The problem: Copy every line of the records below that holds the word "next".

Recorded data:
◆ ◆ ◆ ◆ ◆
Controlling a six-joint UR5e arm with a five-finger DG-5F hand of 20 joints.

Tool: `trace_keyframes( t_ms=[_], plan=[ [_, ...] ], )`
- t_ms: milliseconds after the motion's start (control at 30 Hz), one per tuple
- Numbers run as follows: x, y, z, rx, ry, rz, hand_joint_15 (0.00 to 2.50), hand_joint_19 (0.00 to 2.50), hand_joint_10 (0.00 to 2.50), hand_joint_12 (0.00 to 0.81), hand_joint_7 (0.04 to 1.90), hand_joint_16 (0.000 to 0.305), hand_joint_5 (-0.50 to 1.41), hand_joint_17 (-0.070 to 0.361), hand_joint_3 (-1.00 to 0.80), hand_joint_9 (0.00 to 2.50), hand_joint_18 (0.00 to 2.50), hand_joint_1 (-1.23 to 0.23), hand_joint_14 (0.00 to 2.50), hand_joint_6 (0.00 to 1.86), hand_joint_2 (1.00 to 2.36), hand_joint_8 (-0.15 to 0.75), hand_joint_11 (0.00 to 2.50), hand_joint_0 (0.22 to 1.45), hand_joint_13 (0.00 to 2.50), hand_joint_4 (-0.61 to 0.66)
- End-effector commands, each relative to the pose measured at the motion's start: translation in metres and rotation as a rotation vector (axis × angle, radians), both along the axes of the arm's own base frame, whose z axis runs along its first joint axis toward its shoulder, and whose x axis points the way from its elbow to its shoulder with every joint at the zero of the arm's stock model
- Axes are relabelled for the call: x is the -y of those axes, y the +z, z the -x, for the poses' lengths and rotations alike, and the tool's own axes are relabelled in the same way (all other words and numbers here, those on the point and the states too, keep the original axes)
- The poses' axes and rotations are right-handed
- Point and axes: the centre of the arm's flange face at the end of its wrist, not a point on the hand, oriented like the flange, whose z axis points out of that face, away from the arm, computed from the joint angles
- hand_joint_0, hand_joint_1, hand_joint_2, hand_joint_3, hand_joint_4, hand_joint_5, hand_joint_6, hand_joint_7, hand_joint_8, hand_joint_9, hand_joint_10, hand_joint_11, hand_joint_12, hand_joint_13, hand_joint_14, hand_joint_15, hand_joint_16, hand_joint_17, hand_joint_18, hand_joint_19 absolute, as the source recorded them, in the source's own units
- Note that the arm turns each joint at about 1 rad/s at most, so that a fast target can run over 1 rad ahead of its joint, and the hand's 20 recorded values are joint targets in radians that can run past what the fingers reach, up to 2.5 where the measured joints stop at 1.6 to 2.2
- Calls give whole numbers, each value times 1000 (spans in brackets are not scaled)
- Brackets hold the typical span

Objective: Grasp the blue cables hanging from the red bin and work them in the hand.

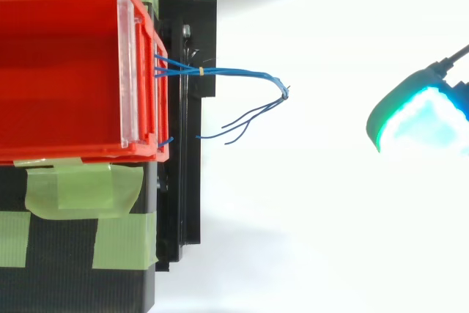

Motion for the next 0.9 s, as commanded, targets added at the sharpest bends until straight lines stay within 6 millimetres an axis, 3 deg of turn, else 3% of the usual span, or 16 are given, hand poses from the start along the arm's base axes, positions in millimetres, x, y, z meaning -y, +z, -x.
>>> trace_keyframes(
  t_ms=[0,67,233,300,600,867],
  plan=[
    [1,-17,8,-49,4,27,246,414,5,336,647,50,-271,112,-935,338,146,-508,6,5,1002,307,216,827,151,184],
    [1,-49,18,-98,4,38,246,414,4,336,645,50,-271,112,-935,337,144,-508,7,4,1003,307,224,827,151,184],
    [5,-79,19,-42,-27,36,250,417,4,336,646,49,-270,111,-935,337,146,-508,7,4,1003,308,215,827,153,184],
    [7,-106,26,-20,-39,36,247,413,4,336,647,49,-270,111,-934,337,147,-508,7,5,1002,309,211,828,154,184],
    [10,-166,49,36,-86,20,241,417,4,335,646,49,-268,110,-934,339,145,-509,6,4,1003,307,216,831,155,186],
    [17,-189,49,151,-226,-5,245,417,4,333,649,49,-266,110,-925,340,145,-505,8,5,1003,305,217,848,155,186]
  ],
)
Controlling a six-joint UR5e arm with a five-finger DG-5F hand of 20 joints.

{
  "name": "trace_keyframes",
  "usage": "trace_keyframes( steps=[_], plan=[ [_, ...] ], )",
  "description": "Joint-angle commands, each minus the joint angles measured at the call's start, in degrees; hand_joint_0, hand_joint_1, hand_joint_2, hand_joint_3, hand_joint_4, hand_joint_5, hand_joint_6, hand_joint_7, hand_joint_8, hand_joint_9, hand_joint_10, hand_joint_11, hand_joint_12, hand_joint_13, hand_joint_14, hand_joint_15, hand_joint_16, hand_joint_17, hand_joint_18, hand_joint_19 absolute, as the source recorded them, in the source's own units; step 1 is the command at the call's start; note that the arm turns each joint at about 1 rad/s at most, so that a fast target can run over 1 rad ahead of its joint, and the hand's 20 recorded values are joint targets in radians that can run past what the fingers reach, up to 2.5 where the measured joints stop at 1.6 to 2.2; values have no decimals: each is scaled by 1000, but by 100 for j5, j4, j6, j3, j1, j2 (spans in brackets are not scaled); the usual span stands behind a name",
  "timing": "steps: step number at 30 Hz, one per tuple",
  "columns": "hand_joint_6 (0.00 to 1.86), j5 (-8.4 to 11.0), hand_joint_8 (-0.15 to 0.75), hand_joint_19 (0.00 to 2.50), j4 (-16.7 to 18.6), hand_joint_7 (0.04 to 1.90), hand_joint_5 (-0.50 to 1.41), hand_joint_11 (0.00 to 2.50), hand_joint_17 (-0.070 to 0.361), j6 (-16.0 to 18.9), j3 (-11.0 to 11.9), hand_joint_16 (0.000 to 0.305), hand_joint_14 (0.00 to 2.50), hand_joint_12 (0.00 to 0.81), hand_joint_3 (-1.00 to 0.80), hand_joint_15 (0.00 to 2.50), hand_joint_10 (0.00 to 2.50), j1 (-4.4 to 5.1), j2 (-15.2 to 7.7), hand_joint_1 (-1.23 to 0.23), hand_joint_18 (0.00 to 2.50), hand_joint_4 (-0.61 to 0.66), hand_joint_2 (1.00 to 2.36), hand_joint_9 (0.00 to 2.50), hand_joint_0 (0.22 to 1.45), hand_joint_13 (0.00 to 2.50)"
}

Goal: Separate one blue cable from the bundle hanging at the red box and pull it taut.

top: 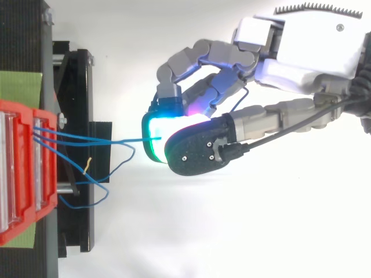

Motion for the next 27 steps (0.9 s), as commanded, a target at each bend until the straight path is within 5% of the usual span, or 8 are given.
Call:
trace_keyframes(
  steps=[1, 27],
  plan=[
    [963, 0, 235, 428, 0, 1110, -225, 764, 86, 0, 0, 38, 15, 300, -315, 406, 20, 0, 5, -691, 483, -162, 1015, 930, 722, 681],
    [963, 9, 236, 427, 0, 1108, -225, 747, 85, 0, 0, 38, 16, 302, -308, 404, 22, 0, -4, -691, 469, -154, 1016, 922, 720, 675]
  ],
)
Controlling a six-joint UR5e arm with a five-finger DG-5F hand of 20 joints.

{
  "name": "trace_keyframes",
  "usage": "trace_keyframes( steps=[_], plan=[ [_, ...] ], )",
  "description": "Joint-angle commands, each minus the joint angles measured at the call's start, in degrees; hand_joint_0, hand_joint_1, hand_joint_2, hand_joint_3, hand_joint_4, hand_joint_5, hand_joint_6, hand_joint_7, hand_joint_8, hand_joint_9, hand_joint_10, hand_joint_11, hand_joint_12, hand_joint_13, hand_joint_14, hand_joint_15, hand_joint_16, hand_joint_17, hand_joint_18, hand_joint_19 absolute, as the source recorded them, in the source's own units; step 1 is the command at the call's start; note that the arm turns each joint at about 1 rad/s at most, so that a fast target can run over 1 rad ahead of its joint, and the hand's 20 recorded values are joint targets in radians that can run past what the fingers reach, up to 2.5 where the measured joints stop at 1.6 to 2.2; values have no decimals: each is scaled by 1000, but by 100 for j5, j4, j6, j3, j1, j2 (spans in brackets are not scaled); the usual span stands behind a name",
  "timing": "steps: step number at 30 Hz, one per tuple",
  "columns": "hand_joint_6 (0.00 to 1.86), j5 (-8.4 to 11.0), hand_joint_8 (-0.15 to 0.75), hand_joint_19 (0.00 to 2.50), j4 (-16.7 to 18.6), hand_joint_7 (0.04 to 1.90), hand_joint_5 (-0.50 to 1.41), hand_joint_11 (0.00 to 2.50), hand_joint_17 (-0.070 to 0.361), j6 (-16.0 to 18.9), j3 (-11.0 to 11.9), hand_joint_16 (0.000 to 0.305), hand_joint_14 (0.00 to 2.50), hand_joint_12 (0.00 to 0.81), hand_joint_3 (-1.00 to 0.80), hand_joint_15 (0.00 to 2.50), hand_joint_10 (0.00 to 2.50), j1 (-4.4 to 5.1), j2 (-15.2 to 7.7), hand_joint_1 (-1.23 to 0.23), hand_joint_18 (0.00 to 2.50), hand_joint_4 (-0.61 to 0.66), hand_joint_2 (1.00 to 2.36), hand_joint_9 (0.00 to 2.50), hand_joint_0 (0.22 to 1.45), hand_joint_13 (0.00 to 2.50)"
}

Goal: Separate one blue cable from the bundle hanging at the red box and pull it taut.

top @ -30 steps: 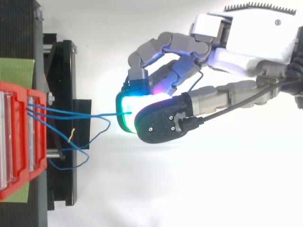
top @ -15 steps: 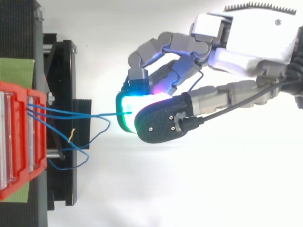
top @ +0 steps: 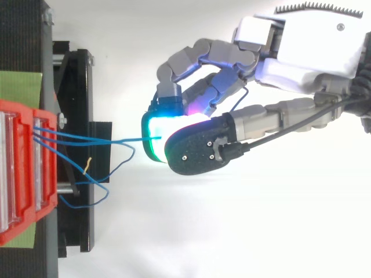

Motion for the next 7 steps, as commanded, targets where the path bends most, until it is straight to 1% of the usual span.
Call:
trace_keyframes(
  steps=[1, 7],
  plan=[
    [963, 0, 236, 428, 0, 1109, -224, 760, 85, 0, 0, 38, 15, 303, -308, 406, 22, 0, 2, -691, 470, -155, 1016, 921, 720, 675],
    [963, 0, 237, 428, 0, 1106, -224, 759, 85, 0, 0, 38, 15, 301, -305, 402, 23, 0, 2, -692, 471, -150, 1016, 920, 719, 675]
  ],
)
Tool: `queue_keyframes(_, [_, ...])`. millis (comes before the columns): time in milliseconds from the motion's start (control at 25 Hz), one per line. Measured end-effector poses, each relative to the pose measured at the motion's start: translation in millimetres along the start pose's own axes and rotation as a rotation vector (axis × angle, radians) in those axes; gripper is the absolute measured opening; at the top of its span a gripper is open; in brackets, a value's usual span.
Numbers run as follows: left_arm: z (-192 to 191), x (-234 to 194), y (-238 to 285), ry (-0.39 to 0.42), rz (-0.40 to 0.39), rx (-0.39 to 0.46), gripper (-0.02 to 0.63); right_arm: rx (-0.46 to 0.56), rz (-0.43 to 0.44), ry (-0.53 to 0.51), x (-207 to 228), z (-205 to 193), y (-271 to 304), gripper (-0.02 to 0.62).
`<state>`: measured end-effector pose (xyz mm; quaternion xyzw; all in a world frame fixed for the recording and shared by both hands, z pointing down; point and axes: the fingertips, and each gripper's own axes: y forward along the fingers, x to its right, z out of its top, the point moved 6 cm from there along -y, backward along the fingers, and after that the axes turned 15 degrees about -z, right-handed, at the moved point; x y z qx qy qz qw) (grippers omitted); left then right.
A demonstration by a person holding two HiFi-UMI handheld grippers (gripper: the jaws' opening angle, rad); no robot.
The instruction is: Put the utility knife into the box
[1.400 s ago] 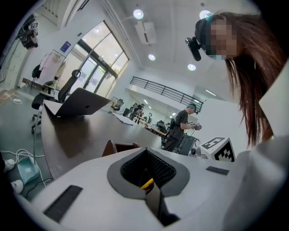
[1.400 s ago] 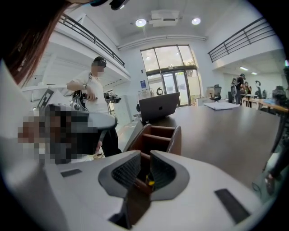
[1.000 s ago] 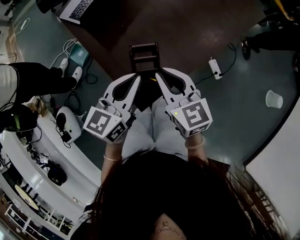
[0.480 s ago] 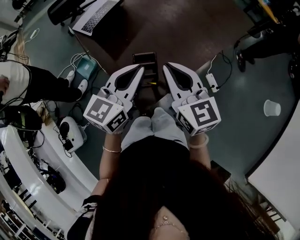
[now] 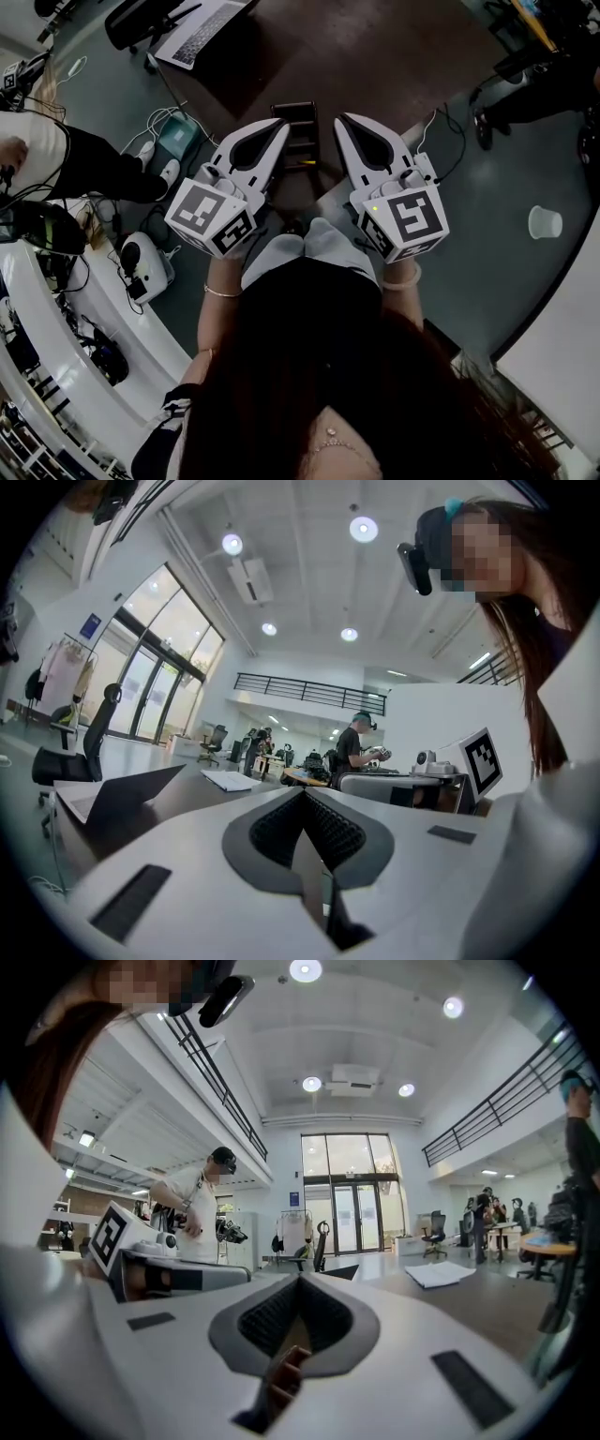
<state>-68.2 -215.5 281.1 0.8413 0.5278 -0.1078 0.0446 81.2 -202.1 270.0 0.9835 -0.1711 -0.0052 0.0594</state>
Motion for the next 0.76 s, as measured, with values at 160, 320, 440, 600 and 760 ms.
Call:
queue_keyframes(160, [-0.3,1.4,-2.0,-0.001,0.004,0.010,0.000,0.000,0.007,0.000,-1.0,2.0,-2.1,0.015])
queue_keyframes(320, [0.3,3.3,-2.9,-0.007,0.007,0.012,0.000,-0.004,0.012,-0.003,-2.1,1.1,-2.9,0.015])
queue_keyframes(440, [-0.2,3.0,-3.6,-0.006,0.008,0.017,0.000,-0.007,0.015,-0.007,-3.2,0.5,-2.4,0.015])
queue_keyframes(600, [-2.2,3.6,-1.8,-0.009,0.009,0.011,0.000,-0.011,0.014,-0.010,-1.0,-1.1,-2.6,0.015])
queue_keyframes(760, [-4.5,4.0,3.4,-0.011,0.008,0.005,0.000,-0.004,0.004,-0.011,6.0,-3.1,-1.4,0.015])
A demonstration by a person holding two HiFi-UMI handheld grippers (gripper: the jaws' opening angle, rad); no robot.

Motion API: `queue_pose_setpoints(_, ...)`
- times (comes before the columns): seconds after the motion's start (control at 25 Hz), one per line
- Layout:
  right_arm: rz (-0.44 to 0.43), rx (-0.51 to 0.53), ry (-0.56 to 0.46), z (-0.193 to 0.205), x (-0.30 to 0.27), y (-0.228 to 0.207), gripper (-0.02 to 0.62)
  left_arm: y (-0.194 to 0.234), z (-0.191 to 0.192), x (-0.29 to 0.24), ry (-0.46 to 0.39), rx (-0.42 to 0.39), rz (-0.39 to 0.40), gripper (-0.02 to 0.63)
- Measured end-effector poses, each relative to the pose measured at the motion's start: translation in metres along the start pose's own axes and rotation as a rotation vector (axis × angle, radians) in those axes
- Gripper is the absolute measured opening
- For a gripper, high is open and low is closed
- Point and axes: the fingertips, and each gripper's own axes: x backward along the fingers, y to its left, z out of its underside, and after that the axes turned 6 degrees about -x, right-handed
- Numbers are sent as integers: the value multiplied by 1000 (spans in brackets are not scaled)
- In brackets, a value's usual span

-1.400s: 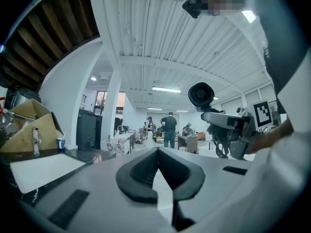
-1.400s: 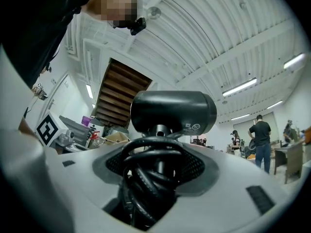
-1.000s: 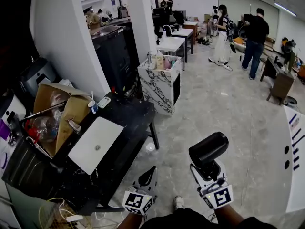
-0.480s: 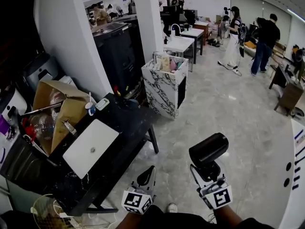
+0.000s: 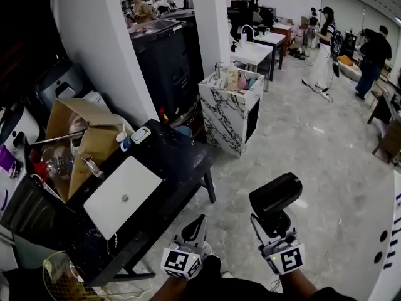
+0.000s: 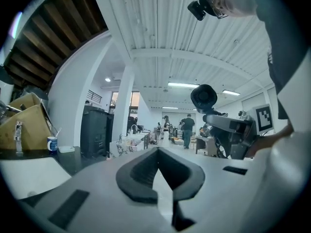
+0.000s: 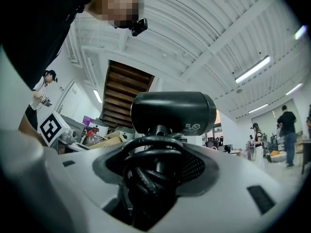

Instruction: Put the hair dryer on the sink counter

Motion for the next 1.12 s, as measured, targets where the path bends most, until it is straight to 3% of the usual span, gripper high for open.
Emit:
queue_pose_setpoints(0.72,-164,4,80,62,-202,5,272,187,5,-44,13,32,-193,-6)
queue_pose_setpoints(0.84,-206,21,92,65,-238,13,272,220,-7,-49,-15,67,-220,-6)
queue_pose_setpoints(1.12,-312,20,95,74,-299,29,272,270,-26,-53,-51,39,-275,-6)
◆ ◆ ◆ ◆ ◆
Output of the task:
Motion for the next 0.9 s, as commanded, targets added at the sharpest bends until straight lines stay within 6 millimetres an axis, 3 deg of turn, else 3% of the usual span, or 16 are given, hand poses from the start along the arm's base axes, positions in millimetres, x, y, z meaning -y, +z, -x.
Motion for the next 27 steps (0.9 s), as commanded, a target at each bend until the straight path is within 5% of the usual span, or 8 are given.
Motion for the next 7 steps, as commanded, targets where the path bends most, until it is straight to 1% of the usual span.
Motion for the next 0.76 s, as measured, with values at 160, 320, 440, 600 and 760 ms.
Motion for the next 1.12 s, as measured, targets where the path bends most, until it is straight to 3% of the usual span, gripper high for open.

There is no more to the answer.